Assessment of Therapy-Related Myeloid Neoplasms in Patients with Neuroendocrine Tumors after Peptide Receptor Radionuclide Therapy: A Systematic Review

Mohamad Bassam Sonbol, Thorvardur R. Halfdanarson, Talal Hilal

Research output: Contribution to journalReview article

2 Scopus citations

Abstract

Importance: Peptide receptor radionuclide therapy (PRRT) is a tumor-targeted treatment that uses radiation to induce tumor cell death in neuroendocrine tumors (NET) via β particle-emitting radionuclide linked to a somatostatin peptide analog.
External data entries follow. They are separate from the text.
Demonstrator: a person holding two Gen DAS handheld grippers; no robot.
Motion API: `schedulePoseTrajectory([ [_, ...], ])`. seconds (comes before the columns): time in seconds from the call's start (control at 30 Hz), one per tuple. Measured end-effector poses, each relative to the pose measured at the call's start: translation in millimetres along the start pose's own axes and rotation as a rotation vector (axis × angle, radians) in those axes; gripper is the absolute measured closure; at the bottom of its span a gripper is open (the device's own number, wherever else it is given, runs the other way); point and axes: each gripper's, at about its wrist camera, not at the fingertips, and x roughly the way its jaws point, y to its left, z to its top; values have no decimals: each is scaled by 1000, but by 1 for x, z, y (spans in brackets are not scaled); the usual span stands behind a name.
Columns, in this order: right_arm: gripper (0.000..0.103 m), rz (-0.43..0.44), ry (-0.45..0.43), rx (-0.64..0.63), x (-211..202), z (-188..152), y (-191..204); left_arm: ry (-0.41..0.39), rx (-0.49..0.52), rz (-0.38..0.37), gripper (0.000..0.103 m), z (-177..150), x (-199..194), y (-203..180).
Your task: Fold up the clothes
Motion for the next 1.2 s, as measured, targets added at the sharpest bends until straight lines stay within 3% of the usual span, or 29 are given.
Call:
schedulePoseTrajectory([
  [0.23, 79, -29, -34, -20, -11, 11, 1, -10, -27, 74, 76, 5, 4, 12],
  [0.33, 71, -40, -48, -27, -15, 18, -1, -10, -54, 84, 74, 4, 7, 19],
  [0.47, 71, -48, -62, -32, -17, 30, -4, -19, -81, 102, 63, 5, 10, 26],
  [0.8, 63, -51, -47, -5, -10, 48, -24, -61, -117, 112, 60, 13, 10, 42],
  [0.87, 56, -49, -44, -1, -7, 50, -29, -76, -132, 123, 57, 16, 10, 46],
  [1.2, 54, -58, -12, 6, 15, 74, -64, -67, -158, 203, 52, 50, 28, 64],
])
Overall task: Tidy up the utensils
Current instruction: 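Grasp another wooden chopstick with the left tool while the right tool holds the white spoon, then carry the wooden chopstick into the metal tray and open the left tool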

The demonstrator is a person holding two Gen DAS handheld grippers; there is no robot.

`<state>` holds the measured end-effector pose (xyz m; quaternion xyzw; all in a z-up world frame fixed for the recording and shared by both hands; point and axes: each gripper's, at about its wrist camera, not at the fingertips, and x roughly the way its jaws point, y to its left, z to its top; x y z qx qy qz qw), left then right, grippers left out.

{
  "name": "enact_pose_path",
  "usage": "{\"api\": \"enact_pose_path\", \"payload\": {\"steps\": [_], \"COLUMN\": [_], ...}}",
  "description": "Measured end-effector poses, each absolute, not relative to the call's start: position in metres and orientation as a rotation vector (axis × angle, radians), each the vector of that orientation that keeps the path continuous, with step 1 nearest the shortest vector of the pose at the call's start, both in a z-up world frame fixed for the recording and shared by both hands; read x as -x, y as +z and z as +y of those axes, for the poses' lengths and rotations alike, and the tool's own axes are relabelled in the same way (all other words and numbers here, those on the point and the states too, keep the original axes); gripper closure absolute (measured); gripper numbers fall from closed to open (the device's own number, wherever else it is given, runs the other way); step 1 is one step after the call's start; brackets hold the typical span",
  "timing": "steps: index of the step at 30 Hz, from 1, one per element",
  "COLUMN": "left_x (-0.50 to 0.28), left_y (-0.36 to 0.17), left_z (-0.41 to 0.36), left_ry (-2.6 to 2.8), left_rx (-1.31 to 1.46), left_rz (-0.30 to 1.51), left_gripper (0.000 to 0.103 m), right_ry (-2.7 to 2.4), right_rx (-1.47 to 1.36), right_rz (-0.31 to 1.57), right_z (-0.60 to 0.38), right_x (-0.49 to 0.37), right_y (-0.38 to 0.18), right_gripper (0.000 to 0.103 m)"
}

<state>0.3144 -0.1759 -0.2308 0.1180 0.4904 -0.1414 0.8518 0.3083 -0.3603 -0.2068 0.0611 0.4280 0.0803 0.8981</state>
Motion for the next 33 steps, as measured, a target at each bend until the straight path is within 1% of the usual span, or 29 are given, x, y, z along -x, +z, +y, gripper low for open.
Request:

Therapy-related myeloid neoplasm (t-MN) has been reported as a potential long-term and frequently lethal adverse event after PRRT. However, the incidence, time of diagnosis, and nature of t-MN is unclear. Therefore, a systematic review is helpful to study the incidence and characteristics of t-MN after PRRT in patients with NET. Objective: To systematically evaluate the literature and report the incidence, time of diagnosis, and nature of t-MN after PRRT. Evidence Review: MEDLINE, Embase, Scopus, Web of Science, and Cochrane Central Register of Controlled Trials for articles and abstracts reporting studies of different designs studying more than 1 patient (randomized clinical trials, prospective phase I or phase II, retrospective studies, and case series) were searched from database inception through April 2019. Studies of interest included patients with NET who were treated with PRRT and reported the incidence of t-MN, if any. The primary outcome was the incidence of t-MN. Findings: Twenty-eight articles were identified comprising 7334 patients who were treated with PRRT for NET. The main reason of exclusion was not reporting the t-MN incidence. The incidence of t-MN was variable between studies with mean (SD) incidence of 2.61% (4.38%). Of all 134 cases, cytogenetic abnormalities were reported in 32 patients with the most common abnormality being complex cytogenetics, consistent with myeloid neoplasms following exposure to alkylating agents or irradiation. Conclusions and Relevance: The risk of t-MN after PRRT is small but not insignificant given the poor prognosis after t-MN diagnosis. Close monitoring is warranted to identify such patients early in the disease course when hematologic abnormalities persist..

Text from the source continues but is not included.